Recorded information —
◆ ◆ ◆ ◆ ◆
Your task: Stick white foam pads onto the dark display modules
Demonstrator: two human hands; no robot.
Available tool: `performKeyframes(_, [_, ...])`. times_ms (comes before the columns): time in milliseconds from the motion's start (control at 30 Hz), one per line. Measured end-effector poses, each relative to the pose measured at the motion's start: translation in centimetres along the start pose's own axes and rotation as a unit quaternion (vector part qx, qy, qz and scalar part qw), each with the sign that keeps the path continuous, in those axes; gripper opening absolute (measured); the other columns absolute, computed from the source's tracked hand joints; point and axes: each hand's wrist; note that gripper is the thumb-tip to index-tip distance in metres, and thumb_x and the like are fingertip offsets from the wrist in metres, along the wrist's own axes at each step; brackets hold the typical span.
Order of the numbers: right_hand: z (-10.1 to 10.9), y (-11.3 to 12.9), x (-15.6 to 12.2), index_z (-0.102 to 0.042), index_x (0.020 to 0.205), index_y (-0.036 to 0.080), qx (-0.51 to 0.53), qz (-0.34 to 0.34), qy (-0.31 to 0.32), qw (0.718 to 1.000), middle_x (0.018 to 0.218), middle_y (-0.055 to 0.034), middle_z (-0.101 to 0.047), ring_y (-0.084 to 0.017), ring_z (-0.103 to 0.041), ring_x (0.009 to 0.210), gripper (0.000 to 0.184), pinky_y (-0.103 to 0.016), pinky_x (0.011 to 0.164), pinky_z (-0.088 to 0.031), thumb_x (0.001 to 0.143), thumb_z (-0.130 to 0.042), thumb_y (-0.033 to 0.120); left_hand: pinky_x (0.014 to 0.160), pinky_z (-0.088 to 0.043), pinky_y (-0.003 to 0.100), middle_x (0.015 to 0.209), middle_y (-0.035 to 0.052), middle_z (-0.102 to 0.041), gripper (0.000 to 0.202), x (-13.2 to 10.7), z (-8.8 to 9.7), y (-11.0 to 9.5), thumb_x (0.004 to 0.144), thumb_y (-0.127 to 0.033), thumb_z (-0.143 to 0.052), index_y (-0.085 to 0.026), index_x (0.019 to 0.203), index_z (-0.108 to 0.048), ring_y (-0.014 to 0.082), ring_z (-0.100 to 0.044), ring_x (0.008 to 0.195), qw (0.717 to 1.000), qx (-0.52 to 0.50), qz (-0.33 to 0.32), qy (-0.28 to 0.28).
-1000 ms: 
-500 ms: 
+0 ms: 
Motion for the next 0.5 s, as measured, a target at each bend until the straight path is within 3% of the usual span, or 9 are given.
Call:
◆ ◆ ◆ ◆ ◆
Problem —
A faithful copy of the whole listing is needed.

Response —
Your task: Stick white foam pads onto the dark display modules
Demonstrator: two human hands; no robot.
Available tool: `performKeyframes(_, [_, ...])`. times_ms (comes before the columns): time in milliseconds from the motion's start (control at 30 Hz), one per line. Measured end-effector poses, each relative to the pose measured at the motion's start: translation in centimetres along the start pose's own axes and rotation as a unit quaternion (vector part qx, qy, qz and scalar part qw), each with the sign that keeps the path continuous, in those axes; gripper opening absolute (measured); the other columns absolute, computed from the source's tracked hand joints; point and axes: each hand's wrist; note that gripper is the thumb-tip to index-tip distance in metres, and thumb_x and the like are fingertip offsets from the wrist in metres, along the wrist's own axes at each step; brackets hold the typical span.
Order of the numbers: right_hand: z (-10.1 to 10.9), y (-11.3 to 12.9), x (-15.6 to 12.2), index_z (-0.102 to 0.042), index_x (0.020 to 0.205), index_y (-0.036 to 0.080), qx (-0.51 to 0.53), qz (-0.34 to 0.34), qy (-0.31 to 0.32), qw (0.718 to 1.000), middle_x (0.018 to 0.218), middle_y (-0.055 to 0.034), middle_z (-0.101 to 0.047), ring_y (-0.084 to 0.017), ring_z (-0.103 to 0.041), ring_x (0.009 to 0.210), gripper (0.000 to 0.184), pinky_y (-0.103 to 0.016), pinky_x (0.011 to 0.164), pinky_z (-0.088 to 0.031), thumb_x (0.001 to 0.143), thumb_z (-0.130 to 0.042), thumb_y (-0.033 to 0.120); left_hand: pinky_x (0.014 to 0.160), pinky_z (-0.088 to 0.043), pinky_y (-0.003 to 0.100), middle_x (0.015 to 0.209), middle_y (-0.035 to 0.052), middle_z (-0.102 to 0.041), gripper (0.000 to 0.202), x (-13.2 to 10.7), z (-8.8 to 9.7), y (-11.0 to 9.5), thumb_x (0.004 to 0.144), thumb_y (-0.127 to 0.033), thumb_z (-0.143 to 0.052), index_y (-0.085 to 0.026), index_x (0.019 to 0.203), index_z (-0.108 to 0.048), ring_y (-0.014 to 0.082), ring_z (-0.100 to 0.044), ring_x (0.008 to 0.195), qw (0.717 to 1.000), qx (-0.52 to 0.50), qz (-0.33 to 0.32), qy (-0.28 to 0.28).
-1000 ms: 
-500 ms: 
+0 ms: 
Motion for the next 0.5 s, as measured, a target at each bend until the straight path is within 3% of the usual span, or 9 are given.
Call:

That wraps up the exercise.